Google and AlltheWeb have a history of competing to be the biggest database that goes back to 2001. This time however, the battle will be a bit more interesting as Overture also announced that AlltheWeb is introducing a stronger ranking algorithm in the coming weeks in an ongoing attempt to produce more relevant results than Google. With the coming integration of AltaVista and AlltheWeb, both owned by Overture, (which in turn is owned by Yahoo), this latest skirmish in the over-all search engine war will be a long and hard-fought one.

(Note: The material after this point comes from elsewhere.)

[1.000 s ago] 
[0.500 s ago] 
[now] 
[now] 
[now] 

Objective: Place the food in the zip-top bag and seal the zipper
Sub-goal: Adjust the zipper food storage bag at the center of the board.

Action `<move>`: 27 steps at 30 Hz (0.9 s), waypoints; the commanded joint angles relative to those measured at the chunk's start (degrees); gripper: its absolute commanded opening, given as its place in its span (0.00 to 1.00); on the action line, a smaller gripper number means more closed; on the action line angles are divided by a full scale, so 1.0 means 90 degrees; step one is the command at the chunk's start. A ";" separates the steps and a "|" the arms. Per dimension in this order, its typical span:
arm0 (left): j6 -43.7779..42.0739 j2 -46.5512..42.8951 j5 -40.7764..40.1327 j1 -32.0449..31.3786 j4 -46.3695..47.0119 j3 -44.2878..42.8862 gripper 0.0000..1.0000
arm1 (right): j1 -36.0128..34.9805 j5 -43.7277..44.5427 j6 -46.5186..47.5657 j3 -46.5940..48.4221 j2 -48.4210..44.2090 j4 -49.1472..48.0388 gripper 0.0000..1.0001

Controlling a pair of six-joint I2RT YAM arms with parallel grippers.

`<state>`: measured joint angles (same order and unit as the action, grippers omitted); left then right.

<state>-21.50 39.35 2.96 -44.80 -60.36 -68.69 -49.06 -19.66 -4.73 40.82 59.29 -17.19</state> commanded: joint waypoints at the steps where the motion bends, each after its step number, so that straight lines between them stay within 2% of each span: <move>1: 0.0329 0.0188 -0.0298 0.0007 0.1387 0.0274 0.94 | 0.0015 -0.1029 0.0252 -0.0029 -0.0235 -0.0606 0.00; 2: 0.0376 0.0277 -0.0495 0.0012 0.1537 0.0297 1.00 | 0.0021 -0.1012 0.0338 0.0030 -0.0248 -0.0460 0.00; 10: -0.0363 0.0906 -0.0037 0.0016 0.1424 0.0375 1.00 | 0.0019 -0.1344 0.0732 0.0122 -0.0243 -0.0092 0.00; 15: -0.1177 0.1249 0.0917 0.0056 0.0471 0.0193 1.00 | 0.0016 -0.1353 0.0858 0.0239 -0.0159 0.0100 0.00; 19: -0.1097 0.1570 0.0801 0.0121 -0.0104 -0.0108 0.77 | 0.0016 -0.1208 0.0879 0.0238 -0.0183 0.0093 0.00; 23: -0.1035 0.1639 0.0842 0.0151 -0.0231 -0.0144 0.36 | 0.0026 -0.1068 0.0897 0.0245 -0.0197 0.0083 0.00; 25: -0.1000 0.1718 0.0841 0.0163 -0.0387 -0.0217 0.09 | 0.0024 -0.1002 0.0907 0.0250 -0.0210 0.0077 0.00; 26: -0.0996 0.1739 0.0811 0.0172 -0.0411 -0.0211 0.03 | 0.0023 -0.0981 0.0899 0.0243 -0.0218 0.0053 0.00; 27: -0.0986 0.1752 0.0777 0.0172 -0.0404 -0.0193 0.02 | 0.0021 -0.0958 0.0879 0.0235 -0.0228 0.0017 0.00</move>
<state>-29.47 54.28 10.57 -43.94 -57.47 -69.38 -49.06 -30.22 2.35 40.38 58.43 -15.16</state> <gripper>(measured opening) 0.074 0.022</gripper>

The federal Digital Millennium Copyright Act (view the entire act here) currently holds any search engine liable for linking to a web site which may be infringing copyrights. As a result, if a search engine refuses to remove all links to an infringing web site, the copyright holder can sue. What is wrong with this? Search engines such as Google with over 3 billion web pages indexed simply do not have the time or the legal backing to investigate every claim of copyright infringement. Despite this obvious limitation, however, Google is forced to review and rule on all complaints summarily. For example a claim by the Church of Scientology requested an anti-scientology site be removed because it contained copyrighted excerpts from their writings. When Google promptly removed the web site, free speech advocates made quite a commotion, citing that such censorship reduces the freedom of speech that the Internet naturally provides . (click here for this story)
Should search engines have to deal with this or should all legal preceedings be focused on the infringing web site? The search engines don’t believe they should have any liability. Unfortunately, the Digital Millenium Copyright Act cannot be reviewed simply on the basis of this claim. In the future there are chances that a culmination of other unrelated claims will prompt a review, but until then we just may not know what we are missing on the search engines.